**Instructions to follow**
Where the line with "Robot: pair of" appears below, start writing out lines exactly, and finish with the line with "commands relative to", which is included; write out nothing else.

**Recorded data**
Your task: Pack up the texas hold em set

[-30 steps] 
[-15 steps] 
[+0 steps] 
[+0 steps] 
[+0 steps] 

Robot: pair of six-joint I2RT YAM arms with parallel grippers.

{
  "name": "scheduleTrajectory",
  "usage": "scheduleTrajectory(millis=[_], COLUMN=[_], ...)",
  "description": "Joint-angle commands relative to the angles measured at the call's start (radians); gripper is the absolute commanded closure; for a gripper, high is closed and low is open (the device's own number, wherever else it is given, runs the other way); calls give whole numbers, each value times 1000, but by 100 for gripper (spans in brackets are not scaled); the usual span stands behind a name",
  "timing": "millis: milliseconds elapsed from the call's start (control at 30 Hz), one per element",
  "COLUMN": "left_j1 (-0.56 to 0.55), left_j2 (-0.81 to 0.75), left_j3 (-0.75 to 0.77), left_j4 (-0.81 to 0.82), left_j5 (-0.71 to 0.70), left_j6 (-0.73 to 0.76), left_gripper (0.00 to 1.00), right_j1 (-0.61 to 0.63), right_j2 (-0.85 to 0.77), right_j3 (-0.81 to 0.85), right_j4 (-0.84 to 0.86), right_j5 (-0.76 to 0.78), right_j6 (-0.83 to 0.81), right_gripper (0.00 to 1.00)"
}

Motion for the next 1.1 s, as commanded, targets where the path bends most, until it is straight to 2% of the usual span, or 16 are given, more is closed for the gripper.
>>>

**Written reply**
Robot: pair of six-joint I2RT YAM arms with parallel grippers.

{
  "name": "scheduleTrajectory",
  "usage": "scheduleTrajectory(millis=[_], COLUMN=[_], ...)",
  "description": "Joint-angle commands relative to the angles measured at the call's start (radians); gripper is the absolute commanded closure; for a gripper, high is closed and low is open (the device's own number, wherever else it is given, runs the other way); calls give whole numbers, each value times 1000, but by 100 for gripper (spans in brackets are not scaled); the usual span stands behind a name",

This concludes the exercise.